■ PROBLEM STATEMENT: Within these entries, which lines include the string "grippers"? Copy each one.

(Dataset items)
▼

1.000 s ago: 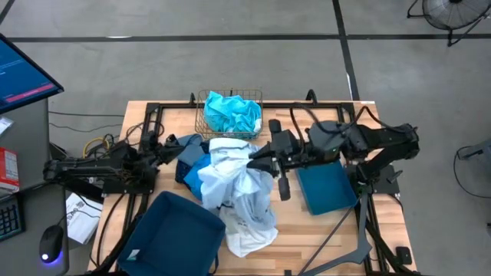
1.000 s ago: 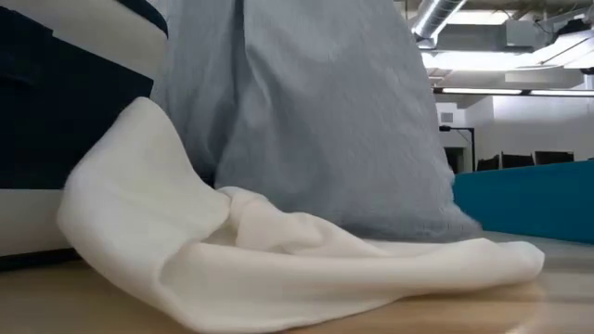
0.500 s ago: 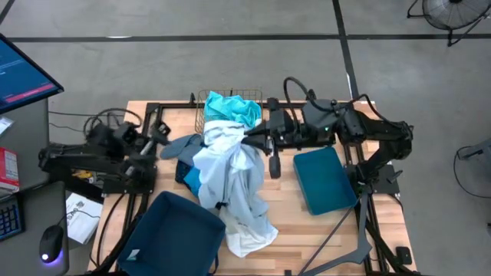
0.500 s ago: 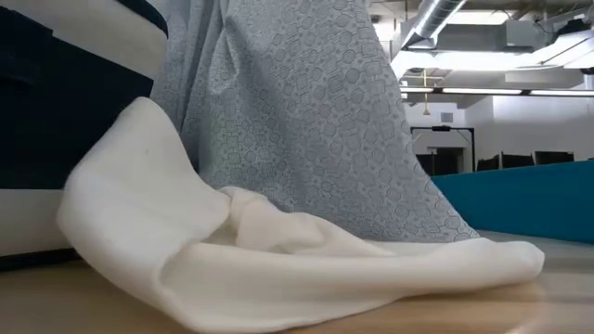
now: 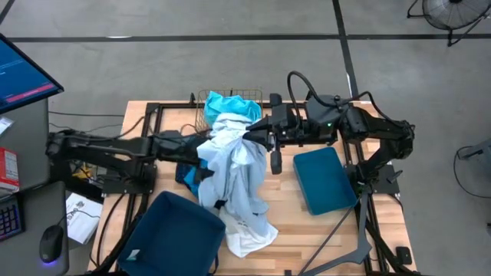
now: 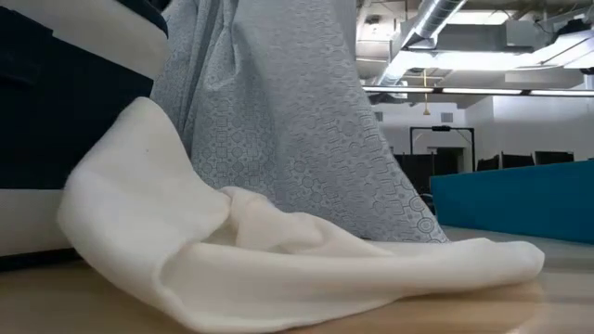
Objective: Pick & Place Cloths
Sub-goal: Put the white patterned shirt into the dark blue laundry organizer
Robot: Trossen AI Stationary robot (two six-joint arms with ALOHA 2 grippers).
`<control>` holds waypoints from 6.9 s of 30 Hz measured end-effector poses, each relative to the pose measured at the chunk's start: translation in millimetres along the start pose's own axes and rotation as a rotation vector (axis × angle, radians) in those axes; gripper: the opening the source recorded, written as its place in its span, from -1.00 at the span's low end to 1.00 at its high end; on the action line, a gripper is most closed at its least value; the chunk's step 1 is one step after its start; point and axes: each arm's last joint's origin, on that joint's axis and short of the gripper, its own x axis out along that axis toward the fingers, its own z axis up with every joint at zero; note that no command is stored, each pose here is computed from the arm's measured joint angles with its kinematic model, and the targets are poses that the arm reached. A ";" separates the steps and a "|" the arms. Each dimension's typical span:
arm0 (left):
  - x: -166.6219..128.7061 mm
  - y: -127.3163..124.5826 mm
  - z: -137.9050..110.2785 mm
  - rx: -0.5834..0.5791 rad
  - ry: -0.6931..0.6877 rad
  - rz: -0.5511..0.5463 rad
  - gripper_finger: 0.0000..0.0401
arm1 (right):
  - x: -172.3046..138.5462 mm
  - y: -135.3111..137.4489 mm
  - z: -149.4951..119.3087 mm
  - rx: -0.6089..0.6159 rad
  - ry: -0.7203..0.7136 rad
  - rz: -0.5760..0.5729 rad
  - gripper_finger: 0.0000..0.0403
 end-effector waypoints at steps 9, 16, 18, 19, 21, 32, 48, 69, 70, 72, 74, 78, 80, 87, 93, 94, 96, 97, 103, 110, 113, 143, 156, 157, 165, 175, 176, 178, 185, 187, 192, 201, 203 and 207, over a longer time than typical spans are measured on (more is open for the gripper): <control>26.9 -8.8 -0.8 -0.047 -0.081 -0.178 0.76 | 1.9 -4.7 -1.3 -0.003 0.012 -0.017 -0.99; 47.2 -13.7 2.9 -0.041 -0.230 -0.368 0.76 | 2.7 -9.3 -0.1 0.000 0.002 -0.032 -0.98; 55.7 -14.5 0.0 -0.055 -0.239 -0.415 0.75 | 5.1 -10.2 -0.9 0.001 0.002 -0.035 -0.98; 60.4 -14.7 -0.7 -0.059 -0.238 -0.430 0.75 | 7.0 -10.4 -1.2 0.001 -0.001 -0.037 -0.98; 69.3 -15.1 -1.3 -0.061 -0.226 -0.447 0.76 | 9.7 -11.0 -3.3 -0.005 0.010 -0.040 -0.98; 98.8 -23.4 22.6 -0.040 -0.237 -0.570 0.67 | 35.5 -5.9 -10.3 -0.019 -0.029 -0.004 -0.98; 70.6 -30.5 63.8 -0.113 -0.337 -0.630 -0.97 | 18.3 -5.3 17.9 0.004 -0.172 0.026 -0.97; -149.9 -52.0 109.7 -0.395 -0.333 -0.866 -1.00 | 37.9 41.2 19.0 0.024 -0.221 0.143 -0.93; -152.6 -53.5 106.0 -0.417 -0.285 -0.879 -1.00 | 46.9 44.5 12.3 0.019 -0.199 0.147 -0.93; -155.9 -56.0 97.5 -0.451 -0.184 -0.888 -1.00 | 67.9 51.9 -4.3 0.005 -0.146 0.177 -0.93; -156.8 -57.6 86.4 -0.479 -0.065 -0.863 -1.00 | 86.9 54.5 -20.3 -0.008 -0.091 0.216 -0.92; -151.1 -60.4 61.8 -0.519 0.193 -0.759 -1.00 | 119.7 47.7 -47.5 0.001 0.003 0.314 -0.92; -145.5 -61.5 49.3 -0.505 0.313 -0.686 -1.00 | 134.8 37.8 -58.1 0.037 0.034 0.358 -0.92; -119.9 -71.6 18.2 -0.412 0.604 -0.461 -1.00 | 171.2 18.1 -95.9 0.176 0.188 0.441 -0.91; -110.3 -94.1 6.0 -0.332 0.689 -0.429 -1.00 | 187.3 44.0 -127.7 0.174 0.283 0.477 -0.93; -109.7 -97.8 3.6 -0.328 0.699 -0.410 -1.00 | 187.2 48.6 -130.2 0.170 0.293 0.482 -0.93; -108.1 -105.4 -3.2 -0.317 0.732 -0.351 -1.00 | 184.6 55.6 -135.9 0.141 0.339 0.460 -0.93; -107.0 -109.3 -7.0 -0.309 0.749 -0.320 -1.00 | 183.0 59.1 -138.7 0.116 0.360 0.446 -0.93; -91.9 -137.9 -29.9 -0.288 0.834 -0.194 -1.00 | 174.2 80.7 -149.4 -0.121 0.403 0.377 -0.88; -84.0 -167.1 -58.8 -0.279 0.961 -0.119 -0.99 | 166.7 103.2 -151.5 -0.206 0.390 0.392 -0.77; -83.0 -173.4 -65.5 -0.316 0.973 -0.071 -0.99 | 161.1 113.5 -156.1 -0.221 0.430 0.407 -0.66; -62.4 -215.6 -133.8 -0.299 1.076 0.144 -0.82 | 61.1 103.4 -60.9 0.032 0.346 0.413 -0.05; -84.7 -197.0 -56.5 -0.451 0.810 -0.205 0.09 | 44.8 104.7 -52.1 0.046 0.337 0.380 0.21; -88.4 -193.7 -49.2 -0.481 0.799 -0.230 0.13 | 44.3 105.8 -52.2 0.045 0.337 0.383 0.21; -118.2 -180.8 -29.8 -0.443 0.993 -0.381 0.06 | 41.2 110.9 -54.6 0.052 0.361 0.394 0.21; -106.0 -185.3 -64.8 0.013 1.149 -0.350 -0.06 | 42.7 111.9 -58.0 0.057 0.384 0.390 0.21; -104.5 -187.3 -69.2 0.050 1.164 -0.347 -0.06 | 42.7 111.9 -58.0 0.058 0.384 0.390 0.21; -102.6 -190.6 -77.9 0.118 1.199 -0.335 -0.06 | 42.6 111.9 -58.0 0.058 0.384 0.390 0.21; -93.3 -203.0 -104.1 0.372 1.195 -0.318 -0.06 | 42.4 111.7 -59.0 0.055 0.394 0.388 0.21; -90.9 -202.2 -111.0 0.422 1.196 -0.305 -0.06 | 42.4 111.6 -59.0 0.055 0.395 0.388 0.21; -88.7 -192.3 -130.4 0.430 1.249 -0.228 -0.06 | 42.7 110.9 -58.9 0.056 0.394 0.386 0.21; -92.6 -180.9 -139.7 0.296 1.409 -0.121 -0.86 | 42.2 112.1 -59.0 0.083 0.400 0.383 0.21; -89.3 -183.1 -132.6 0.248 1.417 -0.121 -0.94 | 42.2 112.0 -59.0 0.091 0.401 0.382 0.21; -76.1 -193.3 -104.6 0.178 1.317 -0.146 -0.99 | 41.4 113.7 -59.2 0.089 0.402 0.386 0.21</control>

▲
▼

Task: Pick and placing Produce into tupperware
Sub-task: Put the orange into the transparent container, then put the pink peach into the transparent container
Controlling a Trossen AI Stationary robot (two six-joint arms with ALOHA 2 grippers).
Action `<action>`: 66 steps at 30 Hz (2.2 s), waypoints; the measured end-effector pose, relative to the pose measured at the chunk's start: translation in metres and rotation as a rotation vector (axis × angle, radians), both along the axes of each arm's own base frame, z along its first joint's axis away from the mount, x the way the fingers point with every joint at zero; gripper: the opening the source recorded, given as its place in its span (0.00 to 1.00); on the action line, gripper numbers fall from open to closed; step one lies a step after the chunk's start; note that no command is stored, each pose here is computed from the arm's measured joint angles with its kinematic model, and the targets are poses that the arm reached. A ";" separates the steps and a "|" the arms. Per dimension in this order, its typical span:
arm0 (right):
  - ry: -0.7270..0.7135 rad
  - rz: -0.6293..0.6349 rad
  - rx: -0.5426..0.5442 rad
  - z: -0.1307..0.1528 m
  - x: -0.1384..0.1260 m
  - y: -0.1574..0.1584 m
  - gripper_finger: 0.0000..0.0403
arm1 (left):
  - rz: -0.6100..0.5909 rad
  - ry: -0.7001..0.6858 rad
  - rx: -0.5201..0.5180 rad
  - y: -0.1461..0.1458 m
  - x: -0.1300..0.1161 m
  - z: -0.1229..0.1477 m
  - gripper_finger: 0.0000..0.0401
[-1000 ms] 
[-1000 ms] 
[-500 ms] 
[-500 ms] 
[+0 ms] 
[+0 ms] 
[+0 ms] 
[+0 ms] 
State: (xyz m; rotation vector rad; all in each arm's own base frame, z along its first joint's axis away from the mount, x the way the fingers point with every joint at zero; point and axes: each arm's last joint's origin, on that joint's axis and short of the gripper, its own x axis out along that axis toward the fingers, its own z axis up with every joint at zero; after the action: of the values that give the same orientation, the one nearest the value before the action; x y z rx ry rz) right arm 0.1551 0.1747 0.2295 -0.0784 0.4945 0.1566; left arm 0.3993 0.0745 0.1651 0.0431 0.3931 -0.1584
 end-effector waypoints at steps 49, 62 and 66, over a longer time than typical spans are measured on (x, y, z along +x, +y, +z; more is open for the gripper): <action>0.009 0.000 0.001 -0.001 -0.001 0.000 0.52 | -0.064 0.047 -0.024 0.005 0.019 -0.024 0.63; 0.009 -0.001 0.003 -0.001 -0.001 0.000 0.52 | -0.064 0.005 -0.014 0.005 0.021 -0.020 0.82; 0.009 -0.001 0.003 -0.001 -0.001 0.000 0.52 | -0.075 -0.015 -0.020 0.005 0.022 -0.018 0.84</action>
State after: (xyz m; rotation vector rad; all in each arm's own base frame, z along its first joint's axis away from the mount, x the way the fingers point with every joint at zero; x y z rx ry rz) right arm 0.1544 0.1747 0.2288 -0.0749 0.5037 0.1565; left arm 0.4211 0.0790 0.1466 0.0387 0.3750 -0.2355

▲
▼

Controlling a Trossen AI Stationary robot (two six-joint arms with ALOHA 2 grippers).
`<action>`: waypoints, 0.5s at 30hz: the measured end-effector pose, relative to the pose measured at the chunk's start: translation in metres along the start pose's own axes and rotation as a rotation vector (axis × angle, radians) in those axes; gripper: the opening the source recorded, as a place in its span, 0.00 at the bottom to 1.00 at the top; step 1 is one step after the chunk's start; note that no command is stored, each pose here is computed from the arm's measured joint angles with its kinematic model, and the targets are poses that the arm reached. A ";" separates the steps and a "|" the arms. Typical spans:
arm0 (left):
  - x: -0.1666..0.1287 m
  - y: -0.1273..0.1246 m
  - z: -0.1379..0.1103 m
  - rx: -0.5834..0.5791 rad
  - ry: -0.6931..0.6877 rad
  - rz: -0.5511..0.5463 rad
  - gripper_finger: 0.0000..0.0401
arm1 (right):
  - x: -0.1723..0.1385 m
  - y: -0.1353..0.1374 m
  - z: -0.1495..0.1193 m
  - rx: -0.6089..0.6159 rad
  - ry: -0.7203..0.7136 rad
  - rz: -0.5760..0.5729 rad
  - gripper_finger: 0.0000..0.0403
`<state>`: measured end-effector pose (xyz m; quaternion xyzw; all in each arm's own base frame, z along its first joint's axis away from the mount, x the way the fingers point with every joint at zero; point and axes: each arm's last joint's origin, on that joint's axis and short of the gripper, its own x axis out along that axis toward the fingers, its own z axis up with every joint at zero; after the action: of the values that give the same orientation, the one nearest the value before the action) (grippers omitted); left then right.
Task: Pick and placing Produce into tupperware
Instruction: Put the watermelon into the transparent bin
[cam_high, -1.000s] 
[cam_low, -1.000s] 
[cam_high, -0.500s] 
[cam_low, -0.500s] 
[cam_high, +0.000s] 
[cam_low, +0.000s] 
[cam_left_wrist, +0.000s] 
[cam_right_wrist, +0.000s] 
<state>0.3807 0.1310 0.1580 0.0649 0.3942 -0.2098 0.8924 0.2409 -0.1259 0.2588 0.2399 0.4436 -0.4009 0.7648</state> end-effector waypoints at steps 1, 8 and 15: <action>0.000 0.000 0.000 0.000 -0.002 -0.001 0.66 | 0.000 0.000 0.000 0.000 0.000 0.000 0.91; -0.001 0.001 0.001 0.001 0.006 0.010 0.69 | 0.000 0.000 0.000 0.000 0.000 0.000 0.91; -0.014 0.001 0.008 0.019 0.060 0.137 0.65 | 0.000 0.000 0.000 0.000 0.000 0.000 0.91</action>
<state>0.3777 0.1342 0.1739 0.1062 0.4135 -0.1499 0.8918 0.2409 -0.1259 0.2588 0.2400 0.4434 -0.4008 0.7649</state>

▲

■ ANSWER BOX:
Robot: Trossen AI Stationary robot (two six-joint arms with ALOHA 2 grippers).
Controlling a Trossen AI Stationary robot (two six-joint arms with ALOHA 2 grippers).
Controlling a Trossen AI Stationary robot (two six-joint arms with ALOHA 2 grippers).
`<state>`: measured end-effector pose (xyz m; quaternion xyzw; all in each arm's own base frame, z along its first joint's axis away from the mount, x the way the fingers point with every joint at zero; point and axes: each arm's last joint's origin, on that joint's axis and short of the gripper, its own x axis out along that axis toward the fingers, its own z axis up with every joint at zero; after the action: of the values that give the same orientation, the one nearest the value before the action) (grippers omitted); left then right.

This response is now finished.